What attracted you to your husband enough to want to get married? It seems he doesn't have a lot going for him really. Maybe you should share some of his good points to balance this out, otherwise all you are going to hear is, "run for the hills!".


----------



## Constable Odo (Feb 14, 2015)

Another case of retroactive jealousy from an insecure spouse.

Not much more to be said.


----------



## lifeistooshort (Mar 17, 2013)

Hmm, he apparently doesn't mind confrontation with you, just everyone else. Based on other posts I don't understand why you're still in this marriage. Cut your losses while you're still young.
_Posted via Mobile Device_


----------



## SecondTime'Round (Jan 15, 2015)

Cooper said:


> I figured there was more to it than just the one picture, *and now I remember reading your other post of your husbands buddy calling you the N word and your H not defending you. *
> 
> With the additional back ground info I agree with what Gus said earlier, your husband is a spineless d**k.
> 
> You are young and have a lot of life left to live, take a hard look at what your life is going to be like staying with your husband vs. how you want your life to be. Was this ever your plan? Is the life you are living how you want it? What do you get out of being married to this guy?

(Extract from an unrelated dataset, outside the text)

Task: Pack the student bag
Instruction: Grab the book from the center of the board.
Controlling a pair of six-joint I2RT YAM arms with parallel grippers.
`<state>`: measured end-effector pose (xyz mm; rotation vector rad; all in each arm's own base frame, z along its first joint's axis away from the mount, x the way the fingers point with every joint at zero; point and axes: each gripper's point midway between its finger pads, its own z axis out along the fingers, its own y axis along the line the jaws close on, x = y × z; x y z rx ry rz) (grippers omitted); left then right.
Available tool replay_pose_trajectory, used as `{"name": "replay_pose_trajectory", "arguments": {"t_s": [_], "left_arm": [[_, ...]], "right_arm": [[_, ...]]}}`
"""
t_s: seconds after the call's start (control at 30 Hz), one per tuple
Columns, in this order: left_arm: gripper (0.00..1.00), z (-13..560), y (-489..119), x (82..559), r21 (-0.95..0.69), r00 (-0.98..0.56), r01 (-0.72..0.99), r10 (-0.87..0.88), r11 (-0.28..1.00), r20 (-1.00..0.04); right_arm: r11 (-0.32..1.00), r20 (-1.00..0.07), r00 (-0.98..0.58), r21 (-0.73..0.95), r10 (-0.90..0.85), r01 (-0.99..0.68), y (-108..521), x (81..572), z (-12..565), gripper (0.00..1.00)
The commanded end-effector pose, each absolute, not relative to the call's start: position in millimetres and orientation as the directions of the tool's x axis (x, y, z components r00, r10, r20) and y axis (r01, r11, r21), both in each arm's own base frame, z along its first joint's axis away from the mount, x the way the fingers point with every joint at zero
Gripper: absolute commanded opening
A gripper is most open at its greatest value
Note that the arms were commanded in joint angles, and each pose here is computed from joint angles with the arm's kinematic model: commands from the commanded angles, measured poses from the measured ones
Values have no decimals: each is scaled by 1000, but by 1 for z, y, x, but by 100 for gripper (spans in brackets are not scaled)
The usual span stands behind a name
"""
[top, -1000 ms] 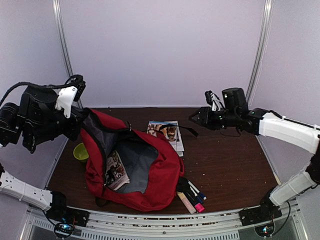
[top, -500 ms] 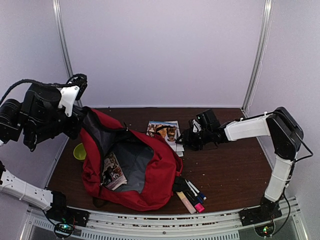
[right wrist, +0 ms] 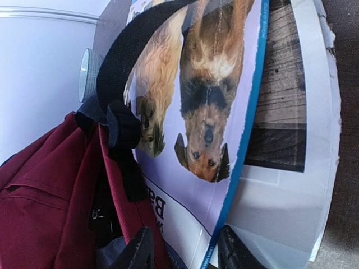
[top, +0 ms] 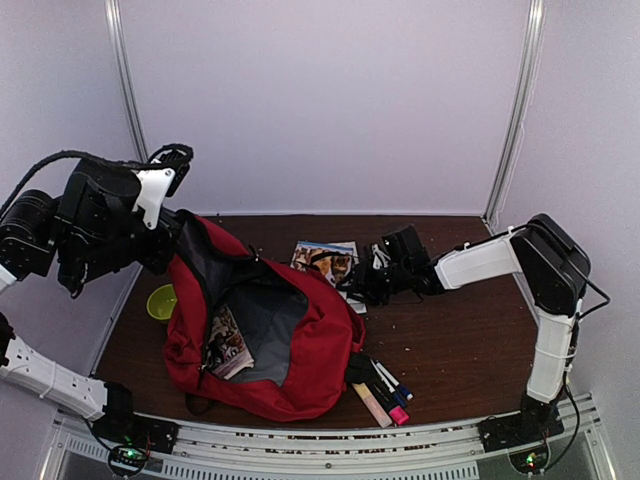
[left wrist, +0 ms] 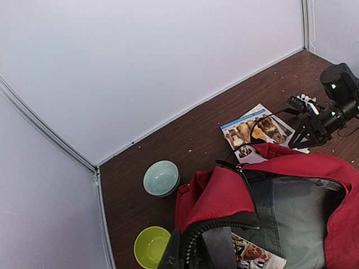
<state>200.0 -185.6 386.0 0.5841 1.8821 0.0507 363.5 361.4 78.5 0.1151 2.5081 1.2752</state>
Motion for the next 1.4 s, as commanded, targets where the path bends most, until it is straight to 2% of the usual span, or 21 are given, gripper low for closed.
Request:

I don't think this is the same poster. That poster was not married, and she did end up breaking off the relationship if I recall correctly.


----------



## snerg (Apr 10, 2013)

Constable Odo said:


> Another case of retroactive jealousy from an insecure spouse.
> 
> Not much more to be said.


You need to read her other thread.

Not retroactive jealousy


----------



## Constable Odo (Feb 14, 2015)

snerg said:


> You need to read her other thread.


People with complicated, multi-thread marriage issues should just have their own forum named after themselves, and all their posts go there. Like a case file. I don't go rummaging around the site to collect a life history on posters based on their collective threads posted in every forum, every time I read a thread. :shrug:


----------



## Lostinthought61 (Nov 5, 2013)

Many years ago, i used to listen to Dr. Joy Brown and pointed out that sometimes we have to take the high road even when we know that we are right, she used to have an expression that actually does work at times....she used to say just act cheerful and stupid towards your MIL, lets face it there is no real meanness in what she did, it wasn't about you, or against you, and your husband could have taken a stand but he didn't which in my mind should speak louder to you then his mother.


----------



## richie33 (Jul 20, 2012)

A year really....let it go.


----------



## SimplyAmorous (Nov 25, 2009)

Cooper said:


> My only insight is he had a life before you, do you think all that should be erased and never spoken of again? The MIL posting an old pic means nothing, now if she starts blowing up pictures of his ex and decorates her walls with them you have something to worry about.
> 
> As for your husband...yes he should have given you a hug an acknowledged how seeing that picture could bother you, he should have assured you that the ex is just an ex and mom was just reminiscing, but that's about it. Honestly I don't see one old picture as something he needs to confront his mom about, and I certainly don't see this issue as something to fret over for an entire year. There must be more going on and you have become fixated on this one thing.


I feel this post / advice is very balanced logically and emotionally... I take many pics of my sons/ their Girlfriends....if/ when one of them breaks up.. I don't plan on removing half my photo album because a new woman is going to be hurt that he once had other women in his life..... not that this is the same.. you are talking about online.. Facebook likely. ...it wasn't something she posted on your profile, or directly TO YOU, was it ?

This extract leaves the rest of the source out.